● INSTRUCTIONS FOR THE TASK: Produce an exact copy of the lines from the line containing "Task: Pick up" through the last line of the listing below, both ends included, and nothing else.

-- INPUT DATA follows --

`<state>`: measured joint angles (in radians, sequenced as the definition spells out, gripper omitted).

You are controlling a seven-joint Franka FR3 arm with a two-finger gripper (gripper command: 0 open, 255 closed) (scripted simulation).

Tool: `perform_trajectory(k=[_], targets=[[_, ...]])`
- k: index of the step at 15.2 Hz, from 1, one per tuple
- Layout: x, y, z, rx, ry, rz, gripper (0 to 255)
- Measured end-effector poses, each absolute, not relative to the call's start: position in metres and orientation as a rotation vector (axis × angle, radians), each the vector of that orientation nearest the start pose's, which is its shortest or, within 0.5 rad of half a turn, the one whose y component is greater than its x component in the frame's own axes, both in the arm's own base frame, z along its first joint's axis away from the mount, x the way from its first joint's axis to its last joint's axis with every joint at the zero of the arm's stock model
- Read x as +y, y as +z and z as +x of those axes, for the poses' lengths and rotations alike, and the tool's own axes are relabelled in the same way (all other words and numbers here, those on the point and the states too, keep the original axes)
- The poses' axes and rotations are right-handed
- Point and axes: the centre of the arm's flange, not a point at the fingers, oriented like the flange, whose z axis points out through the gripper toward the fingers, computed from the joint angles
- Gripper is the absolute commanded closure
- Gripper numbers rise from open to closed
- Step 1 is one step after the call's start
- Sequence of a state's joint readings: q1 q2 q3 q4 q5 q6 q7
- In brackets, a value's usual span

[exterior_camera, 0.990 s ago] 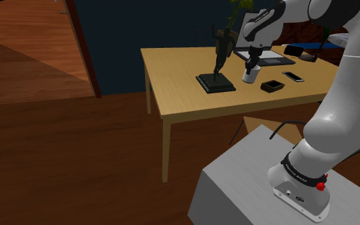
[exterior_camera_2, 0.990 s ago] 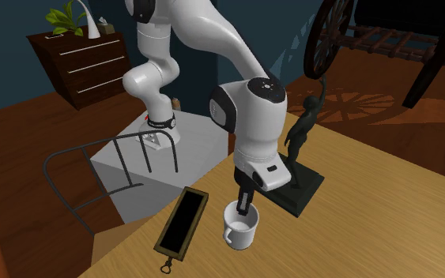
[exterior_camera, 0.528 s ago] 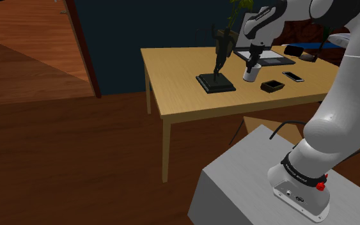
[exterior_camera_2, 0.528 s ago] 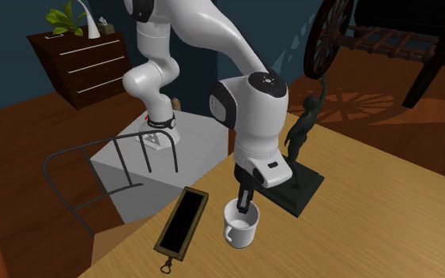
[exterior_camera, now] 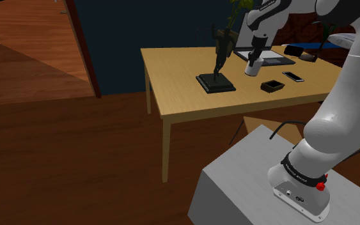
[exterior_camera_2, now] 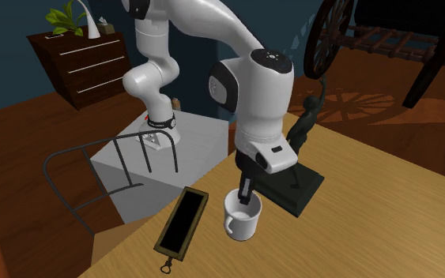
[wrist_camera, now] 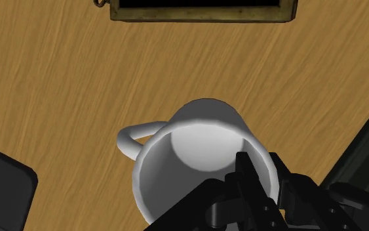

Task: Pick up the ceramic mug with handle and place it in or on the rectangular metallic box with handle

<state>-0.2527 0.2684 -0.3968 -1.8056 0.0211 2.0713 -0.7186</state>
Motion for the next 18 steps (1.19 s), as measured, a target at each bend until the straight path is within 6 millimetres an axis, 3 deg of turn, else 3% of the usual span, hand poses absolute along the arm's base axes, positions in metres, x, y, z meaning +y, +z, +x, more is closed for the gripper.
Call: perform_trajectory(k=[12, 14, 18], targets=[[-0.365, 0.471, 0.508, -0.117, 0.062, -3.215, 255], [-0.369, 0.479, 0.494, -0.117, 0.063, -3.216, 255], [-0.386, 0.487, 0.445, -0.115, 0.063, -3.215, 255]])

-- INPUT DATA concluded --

● TASK ANSWER:
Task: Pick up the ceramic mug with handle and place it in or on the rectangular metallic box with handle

<state>-0.2527 0.2684 -0.3968 -1.8056 0.0211 2.0713 -0.7186</state>
Motion for the next 18 steps (1.19 s), as measured, a target at each bend until the straight path is within 6 millimetres an axis, 3 deg of turn, else 3% of the usual span, hand poses absolute along the arm's base axes, positions in metres, x, y, z meaning +y, +z, +x, more is closed for the gripper.
Call: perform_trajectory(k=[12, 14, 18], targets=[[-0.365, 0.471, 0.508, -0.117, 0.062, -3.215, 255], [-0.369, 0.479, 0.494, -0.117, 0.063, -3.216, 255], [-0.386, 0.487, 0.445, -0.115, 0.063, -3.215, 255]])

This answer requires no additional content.